Successful replications rely on transparency in terms of methodology (Tschichold, Reference Tschichold, Meunier, Van de Vyver, Bradley and Thouësny2019). Hence, we have developed a comparative framework to have a rounded view on the research design between Lee’s (Reference Lee2020) work and the present study. The framework included the number of participants, participants’ majors, English proficiency, MT systems, and research tools (see Table 3). Both studies were based on a small sample size of around 30 students. Students were EFL learners who took English as their majors. Their English proficiency was approximately comparable at the intermediate levels. Google MT systems were used in the two studies. Language pairs were set as Korean to English in Lee’s work and Chinese to English in the present study. Both studies used a mixed-methods approach with writing quality assessment and interviews. The present study also conducted objective automatic ratings with Coh-Metrix and adopted screen recordings to gather multimodal process information, while Lee used a reflection paper. With different language pairs and different language students, the present study can not only serve as a replication study but also more importantly contribute to a better understanding of the MT’s effect on EFL writing in the Chinese context.

Table 3. Comparisons between the present and the original study

4. Results

4.1 Quantitative data analysis

4.1.1 Writing quality assessment by Coh-Metrix

A descriptive analysis was conducted on the selected features and indicators between T1 and T2. T1 was the initial manually translated version of Chinese writing. T2 was the final revised version of T1 with reference to the MT output. As is shown in Table 4, the mean scores of the listed indicators in T2 were generally higher than the scores in T1, especially for word length and causal connectives. The descriptive analysis has suggested that the writing quality of T2 was improved in comparison with T1.

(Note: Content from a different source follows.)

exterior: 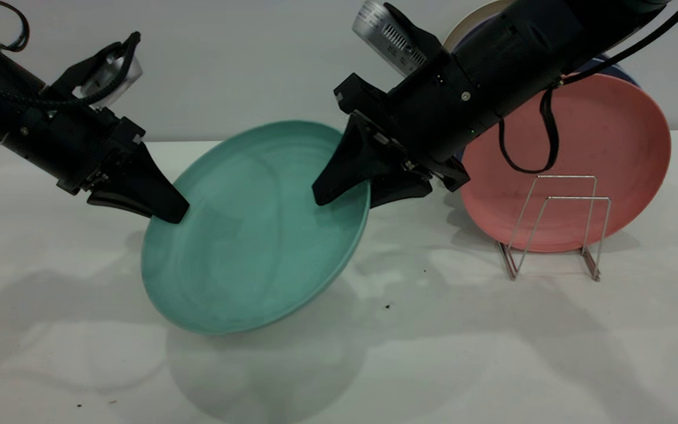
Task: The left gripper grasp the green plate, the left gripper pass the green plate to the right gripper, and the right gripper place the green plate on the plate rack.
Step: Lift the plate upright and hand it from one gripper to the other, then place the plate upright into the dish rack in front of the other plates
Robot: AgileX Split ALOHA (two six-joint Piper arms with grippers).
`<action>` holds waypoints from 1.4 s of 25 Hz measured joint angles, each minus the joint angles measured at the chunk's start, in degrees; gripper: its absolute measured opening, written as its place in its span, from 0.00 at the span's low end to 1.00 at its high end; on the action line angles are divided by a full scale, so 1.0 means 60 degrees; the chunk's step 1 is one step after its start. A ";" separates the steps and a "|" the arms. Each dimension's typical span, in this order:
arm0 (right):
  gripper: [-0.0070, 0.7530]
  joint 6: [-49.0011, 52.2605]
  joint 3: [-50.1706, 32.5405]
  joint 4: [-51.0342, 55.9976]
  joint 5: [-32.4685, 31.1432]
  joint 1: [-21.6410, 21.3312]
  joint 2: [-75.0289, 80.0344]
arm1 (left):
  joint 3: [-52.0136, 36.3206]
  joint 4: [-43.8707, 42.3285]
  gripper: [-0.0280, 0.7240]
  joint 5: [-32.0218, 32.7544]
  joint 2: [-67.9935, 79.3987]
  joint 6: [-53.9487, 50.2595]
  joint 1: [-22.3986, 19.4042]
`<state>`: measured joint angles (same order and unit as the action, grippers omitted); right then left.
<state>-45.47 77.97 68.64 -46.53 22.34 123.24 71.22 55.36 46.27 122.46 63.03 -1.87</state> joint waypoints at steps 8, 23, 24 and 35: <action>0.16 -0.0353 0.0000 -0.0131 0.0262 -0.0020 0.0031 | 0.0000 0.0030 0.20 0.0011 -0.0030 -0.0386 -0.0001; 0.10 -0.1450 0.0000 -0.1756 0.0273 -0.0010 0.0001 | 0.0000 0.0062 0.95 0.1714 -0.0465 -0.0695 -0.0001; 0.10 -0.1611 0.0000 -0.1886 0.0412 -0.0010 -0.0036 | 0.0000 0.0062 0.93 0.1793 -0.0611 -0.0711 -0.0001; 0.10 -0.5617 0.0000 -0.4168 0.0620 -0.0010 -0.2019 | 0.0000 -0.0017 0.84 0.1949 -0.2420 -0.0713 -0.0001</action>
<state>-79.17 77.97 43.63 -42.81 22.28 111.13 71.22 55.26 57.97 107.94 58.75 -1.88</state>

Table 4. Descriptive analysis of selected text indicators

To further examine whether there was a significant difference between the text features of T1 and T2, we conducted mean value comparisons for paired samples. Shapiro–Wilk test was first used to check for data normality. It was shown that the p-value for the test was less than 0.05, suggesting that the data were not normally distributed. Since the normality assumption was not satisfied, Wilcoxon signed-rank test, a non-parametric statistical method, was considered to detect the differences at 0.05 level of significance. Effect sizes for Wilcoxon signed-rank test were calculated by converting the z scores into effect size estimates. According to Coolican (Reference Coolican2009), the effect size r of 0.10 was interpreted as a small effect, 0.30 as a medium effect, and 0.50 as a large effect. There were significant differences between T1 and T2 with respect to word length (z = −2.55, p < 0.05, r = −0.32), word concreteness (z = −2.29, p < 0.05, r = −0.29), syntactical complexity (z = −2.66, p < 0.05, r = −0.34), and causal connectives (z = −2.61, p < 0.05, r = −0.33). However, no significant difference was observed in word diversity (z = −1.56, p = 0.12, r = 0.20). The obtained values indicate that using MT has a positive and medium effect on Chinese students’ EFL writing in regard to word length, word concreteness, syntactical complexity, and causal connectives. The obtained results imply that MT basically can help students improve their writing, especially on linguistic use and syntactical complexity.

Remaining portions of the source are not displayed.